Everyone who has a job has a tax problem. The harder you work to get ahead and build your income, the more taxes you pay. In order to have the maximum cash at retirement, you need to find a way to minimize taxes.
Many people think that tax shelters are only for the wealthy. Yet thousands of wage earners fail to take advantage of a tremendous tax shelter that's right under their noses!
In the early 80's, Congress made it possible for wage earners to contribute to an Individual Retirement Account (IRA). In 1997, Congress passed new legislation to make IRAs more flexible while adding more options for wage earners. In 2001, Congress approved changes in the tax law to allow higher limits on IRA contributions. These changes gradually raise the maximum amount that can be contributed to an IRA (traditional and Roth) from $2,000 to $5,000 in 2008.
Keep in mind while considering your options that it is in your best interest to consult a tax advisor so you can explore which IRA options are most ideal for your personal tax situation.
Defer Paying Taxes
IRAs have always been a good way to save money for retirement because of their tax-favored status. By establishing an IRA, you can defer paying taxes on your IRA earnings. Since these earnings grow without being taxed, more money is allowed to compound and work harder for you than if income taxes were taken out of each year's earnings.
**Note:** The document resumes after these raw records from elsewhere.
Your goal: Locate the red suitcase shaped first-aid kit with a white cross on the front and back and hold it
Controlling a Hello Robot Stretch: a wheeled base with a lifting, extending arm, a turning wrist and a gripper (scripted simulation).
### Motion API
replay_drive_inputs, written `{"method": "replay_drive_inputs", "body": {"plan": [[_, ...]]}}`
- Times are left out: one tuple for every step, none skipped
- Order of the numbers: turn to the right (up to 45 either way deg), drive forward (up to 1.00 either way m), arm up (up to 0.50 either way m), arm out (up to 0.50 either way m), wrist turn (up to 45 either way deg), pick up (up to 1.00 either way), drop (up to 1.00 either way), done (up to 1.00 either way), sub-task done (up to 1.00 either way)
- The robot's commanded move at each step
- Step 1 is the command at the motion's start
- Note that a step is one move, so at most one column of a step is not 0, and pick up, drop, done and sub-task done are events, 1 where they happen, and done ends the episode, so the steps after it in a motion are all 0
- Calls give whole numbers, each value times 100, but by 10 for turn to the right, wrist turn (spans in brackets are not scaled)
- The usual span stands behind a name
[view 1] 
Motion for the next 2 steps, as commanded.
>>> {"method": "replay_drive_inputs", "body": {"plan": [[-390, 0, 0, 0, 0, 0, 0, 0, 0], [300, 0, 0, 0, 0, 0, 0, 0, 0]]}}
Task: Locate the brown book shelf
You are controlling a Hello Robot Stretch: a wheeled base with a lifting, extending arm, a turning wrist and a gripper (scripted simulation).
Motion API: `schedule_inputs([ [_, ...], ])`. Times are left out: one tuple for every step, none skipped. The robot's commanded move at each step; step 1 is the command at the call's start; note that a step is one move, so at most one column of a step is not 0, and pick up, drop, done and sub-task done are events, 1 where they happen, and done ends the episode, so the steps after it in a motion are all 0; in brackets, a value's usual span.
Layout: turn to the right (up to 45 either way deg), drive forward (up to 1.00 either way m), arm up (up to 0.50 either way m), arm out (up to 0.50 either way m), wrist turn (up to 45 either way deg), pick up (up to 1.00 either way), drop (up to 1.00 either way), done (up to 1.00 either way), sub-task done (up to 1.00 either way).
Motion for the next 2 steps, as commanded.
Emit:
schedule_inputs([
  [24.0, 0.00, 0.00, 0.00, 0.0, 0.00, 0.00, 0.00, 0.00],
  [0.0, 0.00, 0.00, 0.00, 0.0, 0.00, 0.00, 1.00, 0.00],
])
Tax-Free Withdrawals Through a Roth IRA
With the Roth IRA, Americans have another way to save on taxes. Instead of the up front deduction through a traditional deductible IRA, Roth IRA contributions are non-deductible. But these contributions and their earnings are allowed to grow tax deferred and be withdrawn tax-free as long as the Roth IRA account has been open at least five years and you are at least age 59 1/2 when you begin withdrawing the proceeds.
Remember the fundamental rule of tax savings: Get every deduction or deferral you can get!